We Cannot Win

Remain Vigilant

An article in the Herald Sun in Melbourne this week has caused me to despair of ever improving the image of the trucking industry. The well meaning article appeared on the newspaper’s website last Saturday afternoon. It was a well intentioned piece in the wake of the horrific crash involving a Toll tanker on the Calder Freeway last week.


The premise was, spending a day with a very safe and responsible tanker driver, Alex Krizanic, who drives for FBT Transwest in Melbourne. Out on the highway with him, the journalist talks about Alex’s awareness on the road and taking into account others on the road. Being a safe and responsible driver reducing risk in the face of unthinking car drivers


The story works well as a counterpoint to the crash, in which a car veered across the road forcing a tanker to take evasive action, climb the roadside bank and rollover onto the car.
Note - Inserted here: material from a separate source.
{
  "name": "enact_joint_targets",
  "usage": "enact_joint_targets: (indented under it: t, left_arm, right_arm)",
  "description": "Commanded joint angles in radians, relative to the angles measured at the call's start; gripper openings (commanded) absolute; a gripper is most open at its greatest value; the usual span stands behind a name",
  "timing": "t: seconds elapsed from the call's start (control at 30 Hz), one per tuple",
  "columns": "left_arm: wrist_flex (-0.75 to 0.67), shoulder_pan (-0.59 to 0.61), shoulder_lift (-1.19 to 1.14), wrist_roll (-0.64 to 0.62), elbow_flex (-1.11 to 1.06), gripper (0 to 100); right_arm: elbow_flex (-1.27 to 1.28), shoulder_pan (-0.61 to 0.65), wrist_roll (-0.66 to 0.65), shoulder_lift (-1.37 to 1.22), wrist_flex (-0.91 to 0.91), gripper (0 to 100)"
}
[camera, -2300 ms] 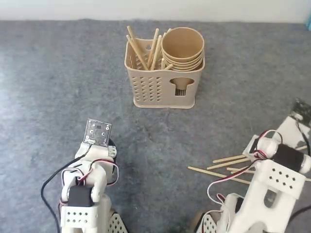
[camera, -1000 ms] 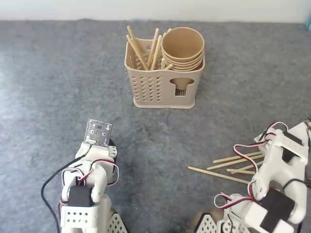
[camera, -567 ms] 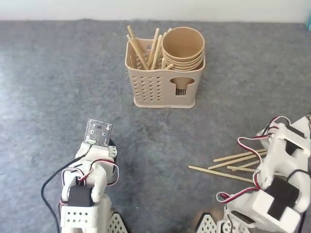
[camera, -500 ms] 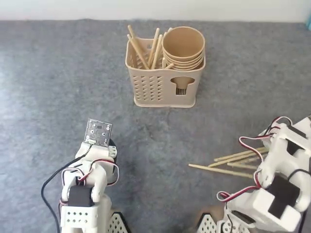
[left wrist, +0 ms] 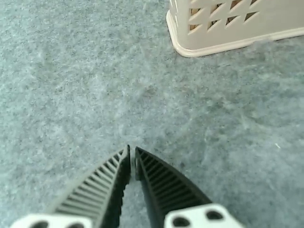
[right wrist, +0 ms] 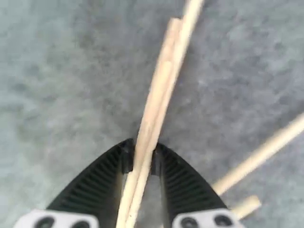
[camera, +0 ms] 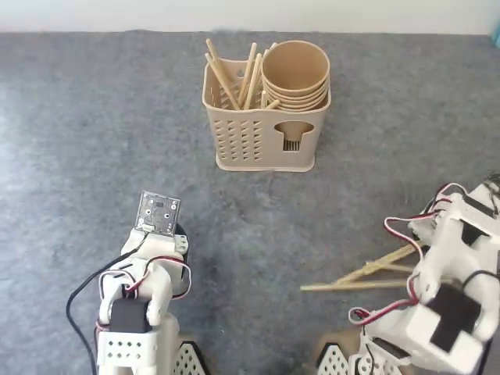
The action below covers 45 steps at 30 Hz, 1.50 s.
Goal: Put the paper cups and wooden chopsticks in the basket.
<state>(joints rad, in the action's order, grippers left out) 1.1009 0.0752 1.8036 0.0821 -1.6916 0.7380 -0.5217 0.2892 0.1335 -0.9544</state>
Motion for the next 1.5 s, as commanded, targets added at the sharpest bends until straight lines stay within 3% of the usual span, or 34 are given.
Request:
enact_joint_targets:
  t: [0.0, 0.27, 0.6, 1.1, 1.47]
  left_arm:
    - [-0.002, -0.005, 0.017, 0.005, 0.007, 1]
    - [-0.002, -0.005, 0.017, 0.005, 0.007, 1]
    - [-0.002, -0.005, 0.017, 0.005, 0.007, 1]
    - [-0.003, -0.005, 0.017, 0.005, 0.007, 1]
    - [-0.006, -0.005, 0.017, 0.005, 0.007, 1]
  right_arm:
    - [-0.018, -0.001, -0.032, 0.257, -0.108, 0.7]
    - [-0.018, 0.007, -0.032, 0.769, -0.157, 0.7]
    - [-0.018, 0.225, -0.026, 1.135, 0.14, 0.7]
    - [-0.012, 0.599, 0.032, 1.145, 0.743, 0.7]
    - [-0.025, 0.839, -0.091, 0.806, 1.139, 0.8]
The crash was big news on the TV in Melbourne and further disaster was avoided when the fuel in the rolled over tanker did not ignite.


The article, by Patrick Carlyon, mentions the crash, then returns to the story about Alex. He doesn’t use his phone to text while driving. He remains calm when cars around him act irresponsibly and he has to brake avoid hitting them. He listens to Bryce Courtenay audio books.


This leads the writer to the conclusion, this ‘truckie breaks all of the stereotypes’. He is the ‘calmest person on the road’, ‘he neither blasts his horn nor flashes his high beams’. This is all good, up to a point. By talking about Alex, who seems to be a typical type of driver in this sort of application, in this way, the article is suggesting all the other truck drivers are bad tempered irresponsible madmen.


If you were to take all of the stuff written about Alex and run it in an article with the photos included, which show him standing proudly in front of his truck and sitting in the driver’s seat adjusting his mirror, I could take this article as being mainly positive for trucking.


However, this is not how the story is presented. It is laid out in a way to emphasise the exact opposite of the sentiments shown in the story, about this responsible dangerous goods driver. The casual observer would come away with the impression truck drivers are dangerous killers on the highway and responsible for many innocent deaths on our roads.


How do they do it? Simple lay the story out with the most striking images of the worst of the accidents involving trucks, which have occurred over the years. Up front is the image of the Toll tanker on its side, last week. Well, at least that’s topical.


This is followed by an image of the Burnley tunnel crash back in 2007. This saw three people killed and the truck driver jailed for two years and nine months, the caption tells us so.Then another horrific crash image from 2007, the Kerang train crash. Eleven people were killed when a B-double ploughed into a passenger train on an un-gated level crossing.


Then we have a picture showing the space in the concrete wall made by a truck driver plunging off the Bolte Bridge in 2013. The truck fell 20 metres, according to the caption. It doesn’t look good. This is followed by an image of a burnt out wreck. In 2014, a family of four were killed in Catani after a truck ran a stop sign, he was jailed for ten years.


There’s more. A photo of the Toll tanker on its side and covered in foam by a fire crew. The caption tells us ‘One man dead and six others injured when a petrol tanker rolled on the Calder Freeway. Tanker swerved to avoid a car, 60,000 litres of fuel leak into local creek’.


The article finishes off with an image of a crew trying to free the driver of a truck which smashed into a rail bridge in West Melbourne last week. It looks horrific.


We genuinely can’t win. A well-meaning journalist goes out and gets a positive story to add some context to a dangerous incident last week and the media outlet decides to turn the visual look of the story into one which directly contradicts the facts laid out in the text. Thanks mate!